Comparative behavioural and biochemical effects of repeated intrathecal administration of thyrotrophin-releasing hormone (TRH) or two analogues of trh in adult rats

Abstract

The effect of repeated intrathecal injection of thyrotrophin-releasing hormone (TRH) and two analogues of TRH, C-terminally modified RX 77638 and N-terminally modified CG 3509, were examined on behavioural (wet-dog shakes and forepaw licking) and biochemical markers for spinal motoneurones, bulbospinal raphe nerve terminals and the pituitary-thyroid axis in rats. Saline (10 mu;l washed in with 15 μl), TRH (20 μg), RX 77368 (2 μg) or CG 3509 (2 μg) were administered intrathecally (twice daily for 3 or 5 days), after which levels of plasma-free thyroxine and thyroid-stimulating hormone (TSH) were measured and the dorsal and ventral portions of the thoracolumbar spinal cord, brainstem and hypothalamus were assayed for TRH- and calcitonin gene-related peptide (CGRP)-like immunoreactivity, levels of indoleamines and the activity of choline acetyltransferase (ChAT). Behavioural tolerance developed rapidly with consecutive injections of RX 77368, such that wet-dog shakes were significantly reduced and forepaw-licking tended to be decreased by the third intrathecal injection. Five, but not 3, days of administration of RX 77368 selectively elevated levels of 5-hydroxytryptamine (5-HT) and 5-hydroxyindoleacetic acid in the ventral spinal cord, where these substances are principally located in bulbospinal raphe nerve terminals. The time course of the change in indoleamines suggests that administration of TRH peptides elevated the synthesis, rather than the release, of 5-HT from these nerve terminals.
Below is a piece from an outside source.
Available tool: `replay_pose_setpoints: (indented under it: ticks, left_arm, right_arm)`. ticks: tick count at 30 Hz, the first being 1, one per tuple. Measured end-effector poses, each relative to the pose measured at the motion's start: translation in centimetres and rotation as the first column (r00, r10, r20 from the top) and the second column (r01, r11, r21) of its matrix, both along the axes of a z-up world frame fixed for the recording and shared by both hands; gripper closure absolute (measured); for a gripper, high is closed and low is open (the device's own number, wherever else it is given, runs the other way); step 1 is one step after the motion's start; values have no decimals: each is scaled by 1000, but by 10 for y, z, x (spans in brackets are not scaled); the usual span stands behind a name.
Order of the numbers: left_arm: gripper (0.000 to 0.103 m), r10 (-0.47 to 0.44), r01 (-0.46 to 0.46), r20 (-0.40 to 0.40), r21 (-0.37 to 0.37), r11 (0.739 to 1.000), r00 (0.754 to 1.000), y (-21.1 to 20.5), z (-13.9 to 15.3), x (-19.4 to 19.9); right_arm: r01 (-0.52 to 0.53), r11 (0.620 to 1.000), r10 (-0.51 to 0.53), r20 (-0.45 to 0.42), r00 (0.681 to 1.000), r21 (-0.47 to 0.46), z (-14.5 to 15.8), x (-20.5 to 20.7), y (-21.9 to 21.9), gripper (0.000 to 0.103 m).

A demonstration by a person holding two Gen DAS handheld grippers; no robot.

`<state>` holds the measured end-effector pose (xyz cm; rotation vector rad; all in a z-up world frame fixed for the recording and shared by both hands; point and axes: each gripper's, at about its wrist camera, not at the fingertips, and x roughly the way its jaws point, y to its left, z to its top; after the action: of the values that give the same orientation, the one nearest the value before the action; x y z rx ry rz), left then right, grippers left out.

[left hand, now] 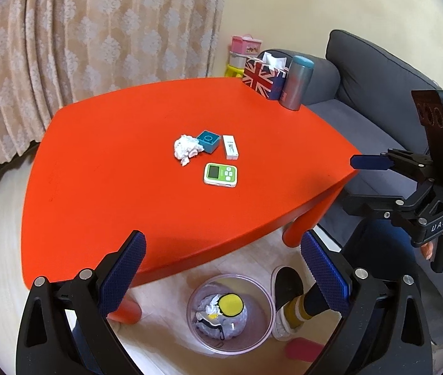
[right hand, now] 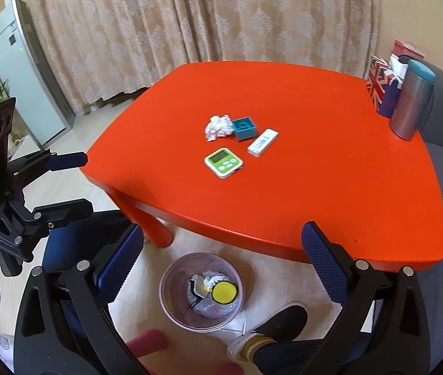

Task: Collect trash
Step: 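Move both grippers back over the table toward the green timer, then grasp the green timer with the left gripper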

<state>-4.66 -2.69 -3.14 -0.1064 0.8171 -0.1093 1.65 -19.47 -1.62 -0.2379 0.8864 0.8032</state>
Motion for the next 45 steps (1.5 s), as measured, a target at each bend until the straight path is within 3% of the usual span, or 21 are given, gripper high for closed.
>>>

When compared with saline, only CG 3509 and not TRH or RX 77368, elevated the activity of ChAT in the ventral horn while none of the TRH peptides altered CGRP-like immunoreactivity in the ventral horn, two markers for spinal motoneurones. Plasma-free thyroxine was elevated and plasma TSH reduced by treatment with TRH and RX 77368, compared with levels in saline-treated controls, while CG 3509 was apparently without effect on these parameters. Thus, N-terminal modification of the TRH peptide appears to be important in determining any longer-term efiects on motoneurones but not the neuroendocrine actions of the TRH peptides following intrathecal administration.